Based on Wu’s budget, the city’s property tax haul is still expected to increase year-over-year. It’s just that the increase is budgeted to be smaller than it’s been in five years. 

The budget estimates that the annual increase in overall property-tax collections will fall by 20% year-over-year, to $135 million. The increase did slow by 10% year-over-year in fiscal 2022, but otherwise has continually risen since fiscal 2015, a period of economic growth that powered Boston’s building boom.

In the budget document, city officials said they budgeted for new growth “conservatively… due to economic uncertainty related to price inflation and high interest rates.”

Those factors have contributed to a downturn in real estate development in the region. New construction has fallen off as banks tighten lending and demand from commercial tenants has dropped, even among life sciences companies in that once red-hot sector.

Real estate industry groups have warned that Wu’s proposal to hike linkage fees and toughen requirements under the city’s inclusionary development policy, or IDP, will lead to a further slowdown in development. The linkage hike was approved by the Boston Planning and Development Agency in February but has not yet taken effect. The IDP changes have yet to be approved. Rent control, should it win passage in the state Legislature, would have a similar effect, they contend.

Even though growth in property tax collections is budgeted to slow, the mayor’s overall budget for fiscal 2024 is proposed to jump 6.8% from the current fiscal year. That increase comes despite a lack of American Rescue Plan Act local aid for revenue replacement in the new budget.

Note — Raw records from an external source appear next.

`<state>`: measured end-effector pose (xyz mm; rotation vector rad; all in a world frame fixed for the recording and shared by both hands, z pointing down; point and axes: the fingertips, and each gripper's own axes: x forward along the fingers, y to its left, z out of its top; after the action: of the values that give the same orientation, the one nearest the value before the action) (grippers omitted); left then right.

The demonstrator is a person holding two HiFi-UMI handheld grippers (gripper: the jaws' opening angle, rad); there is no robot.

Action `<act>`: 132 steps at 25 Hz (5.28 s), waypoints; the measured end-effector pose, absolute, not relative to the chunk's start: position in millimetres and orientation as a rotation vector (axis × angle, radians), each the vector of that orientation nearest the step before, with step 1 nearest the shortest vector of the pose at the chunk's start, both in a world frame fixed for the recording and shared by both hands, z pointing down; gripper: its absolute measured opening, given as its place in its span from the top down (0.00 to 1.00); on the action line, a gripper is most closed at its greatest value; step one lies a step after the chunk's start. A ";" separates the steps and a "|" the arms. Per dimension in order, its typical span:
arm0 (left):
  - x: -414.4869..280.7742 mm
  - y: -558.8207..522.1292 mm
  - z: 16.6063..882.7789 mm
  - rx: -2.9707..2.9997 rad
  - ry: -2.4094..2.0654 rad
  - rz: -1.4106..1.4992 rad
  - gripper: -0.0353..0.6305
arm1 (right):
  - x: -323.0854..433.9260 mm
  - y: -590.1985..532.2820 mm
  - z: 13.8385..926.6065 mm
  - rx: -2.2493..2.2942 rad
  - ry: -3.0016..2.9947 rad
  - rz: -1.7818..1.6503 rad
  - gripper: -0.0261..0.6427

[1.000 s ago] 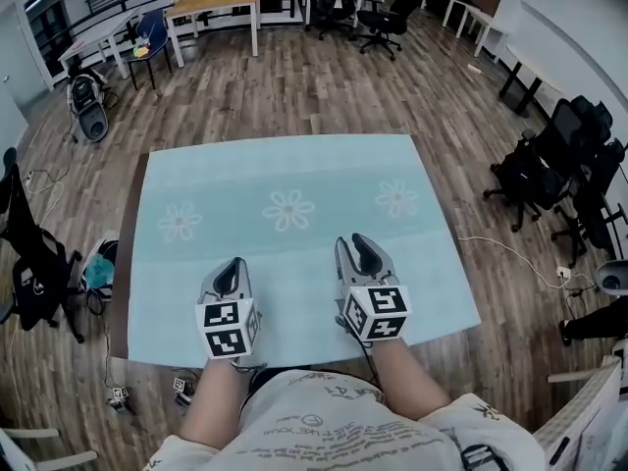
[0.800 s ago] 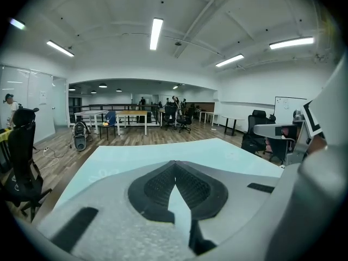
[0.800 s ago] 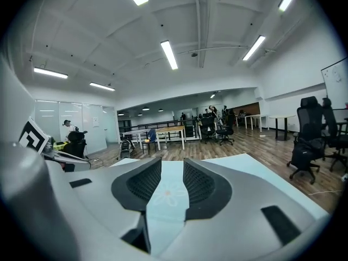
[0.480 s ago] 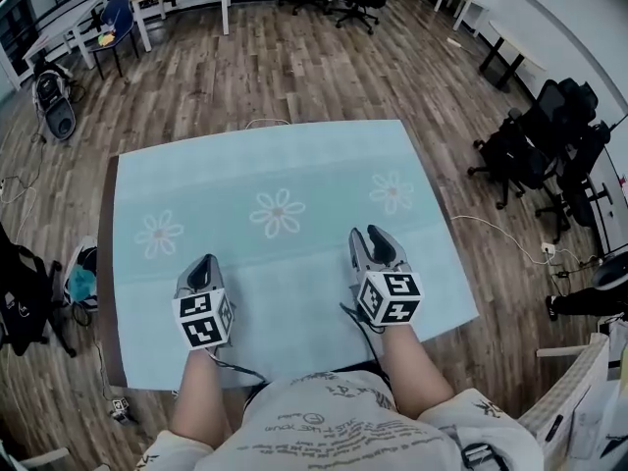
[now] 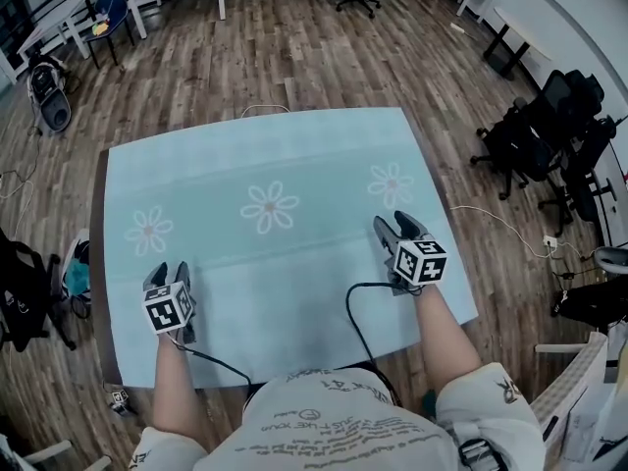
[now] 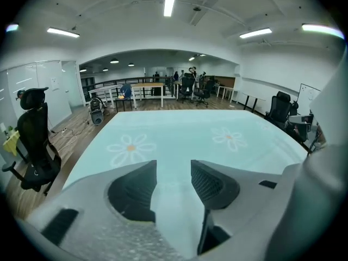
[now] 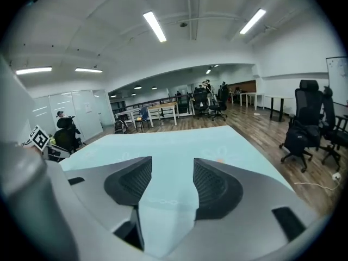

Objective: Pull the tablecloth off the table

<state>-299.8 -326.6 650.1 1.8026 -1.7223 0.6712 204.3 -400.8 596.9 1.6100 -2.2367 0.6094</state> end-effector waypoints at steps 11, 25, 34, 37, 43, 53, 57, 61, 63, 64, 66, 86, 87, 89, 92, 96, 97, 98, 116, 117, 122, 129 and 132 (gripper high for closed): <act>-359.5 -317.8 731.7 1.612 -1.627 0.866 0.45 | 288.9 -428.1 696.2 1.553 -1.902 0.789 0.57; -369.0 -317.0 752.7 1.546 -1.577 0.754 0.42 | 307.0 -431.7 745.5 1.591 -1.696 0.877 0.56; -367.7 -317.7 752.1 1.583 -1.572 0.773 0.45 | 293.7 -434.2 746.5 1.504 -1.677 0.904 0.66; -357.1 -319.8 751.0 1.628 -1.541 0.783 0.57 | 281.3 -434.7 747.0 1.460 -1.678 0.921 0.81; -326.5 -321.4 752.1 1.686 -1.521 0.874 0.93 | 266.8 -431.3 746.0 1.463 -1.632 0.884 0.94; -261.0 -328.3 731.1 1.808 -1.396 0.622 0.94 | 173.4 -407.4 739.0 1.203 -1.887 0.972 0.94; -218.3 -338.1 691.1 1.923 -1.344 0.460 0.93 | 119.2 -397.2 711.8 1.107 -2.044 0.913 0.94; -194.6 -342.6 654.7 1.995 -1.286 0.370 0.94 | 70.8 -384.9 676.9 1.001 -2.184 0.865 0.94; -186.7 -345.5 635.0 2.037 -1.263 0.332 0.94 | 48.5 -381.0 657.8 0.966 -2.240 0.852 0.94; -182.1 -347.0 624.5 2.063 -1.251 0.313 0.94 | 38.7 -379.5 648.3 0.954 -2.267 0.843 0.94; -172.0 -348.9 604.6 2.123 -1.234 0.297 0.94 | 20.7 -375.6 629.7 0.929 -2.321 0.817 0.94; -105.2 -312.0 410.9 2.559 -1.371 0.132 0.94 | -9.4 -309.7 440.3 0.807 -2.814 0.600 0.94; -101.8 -307.9 402.6 2.575 -1.404 0.148 0.94 | -7.6 -305.5 431.6 0.809 -2.834 0.571 0.94; -96.1 -298.3 388.0 2.604 -1.450 0.165 0.94 | -9.1 -295.3 414.6 0.803 -2.873 0.508 0.94; -85.0 -281.0 364.8 2.657 -1.501 0.183 0.94 | -12.6 -279.8 389.2 0.805 -2.924 0.437 0.94; -58.7 -254.2 320.1 2.748 -1.596 0.182 0.94 | -0.6 -257.7 344.5 0.827 -3.012 0.342 0.94; -55.1 -249.9 306.9 2.762 -1.634 0.164 0.94 | 3.1 -253.1 330.4 0.844 -3.041 0.319 0.94; -53.9 -246.8 293.9 2.765 -1.671 0.140 0.94 | 6.5 -249.3 315.6 0.870 -3.068 0.294 0.94; -70.4 -277.4 285.9 2.506 -2.022 0.161 0.93 | 62.7 -277.1 279.0 1.617 -2.775 0.022 0.94; -70.1 -279.1 290.0 2.500 -2.026 0.172 0.93 | 62.8 -279.0 281.9 1.617 -2.770 0.031 0.94; -67.8 -282.9 303.8 2.470 -2.023 0.201 0.93 | 61.4 -284.1 293.4 1.597 -2.761 0.054 0.94; -73.1 -286.3 305.4 2.455 -2.024 0.188 0.93 | 54.9 -288.0 300.1 1.573 -2.767 0.086 0.94; -71.8 -287.5 311.6 2.452 -2.010 0.199 0.93 | 57.5 -289.3 302.1 1.572 -2.766 0.093 0.94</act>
<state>-71.8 -287.5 311.6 2.4522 -2.0096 0.1990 57.5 -289.3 302.1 1.5721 -2.7665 0.0931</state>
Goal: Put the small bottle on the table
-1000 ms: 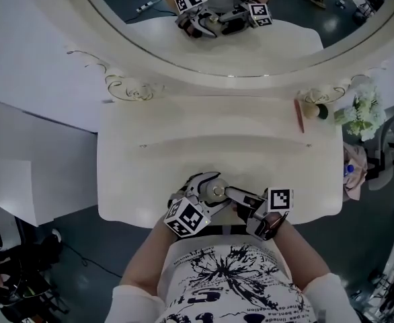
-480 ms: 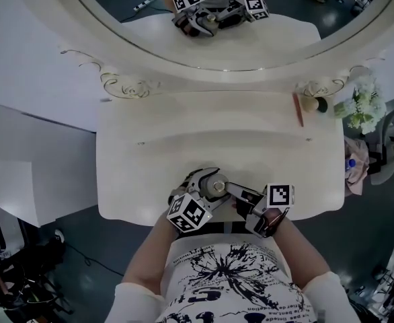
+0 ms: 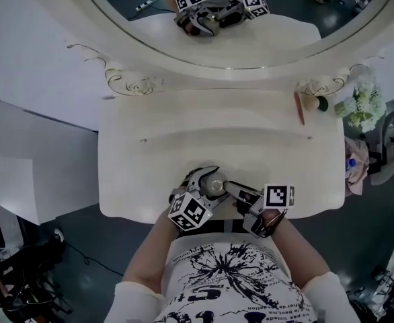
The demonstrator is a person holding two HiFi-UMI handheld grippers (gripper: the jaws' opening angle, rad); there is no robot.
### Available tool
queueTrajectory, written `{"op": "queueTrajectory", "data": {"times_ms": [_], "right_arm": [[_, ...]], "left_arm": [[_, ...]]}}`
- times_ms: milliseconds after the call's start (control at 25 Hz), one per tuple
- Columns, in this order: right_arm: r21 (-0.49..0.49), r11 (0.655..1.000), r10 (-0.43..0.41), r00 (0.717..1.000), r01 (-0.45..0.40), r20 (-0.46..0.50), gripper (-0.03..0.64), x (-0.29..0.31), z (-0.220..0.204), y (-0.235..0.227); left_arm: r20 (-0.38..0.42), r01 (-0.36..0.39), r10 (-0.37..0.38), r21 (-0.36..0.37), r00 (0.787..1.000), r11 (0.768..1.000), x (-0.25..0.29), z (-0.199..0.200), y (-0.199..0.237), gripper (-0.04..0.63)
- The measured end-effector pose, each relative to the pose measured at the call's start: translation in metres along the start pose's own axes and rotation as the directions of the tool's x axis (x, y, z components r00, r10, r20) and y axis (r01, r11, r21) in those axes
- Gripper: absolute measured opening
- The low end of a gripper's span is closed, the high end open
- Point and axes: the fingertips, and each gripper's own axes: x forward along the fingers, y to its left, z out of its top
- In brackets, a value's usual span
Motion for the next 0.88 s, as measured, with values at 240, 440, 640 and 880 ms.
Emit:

Much of the proposed overall increase is paid for by a projected jump in excise taxes from what city officials envision as a continued economic recovery from Covid-19. Room occupancy taxes from hotels and other lodging, for instance, are budgeted to come in at $124.5 million, up from $75.5 million in fiscal 2022 and ahead of where they were just prior to the pandemic. The collection of aircraft fuel excise taxes are projected to make a similar jump.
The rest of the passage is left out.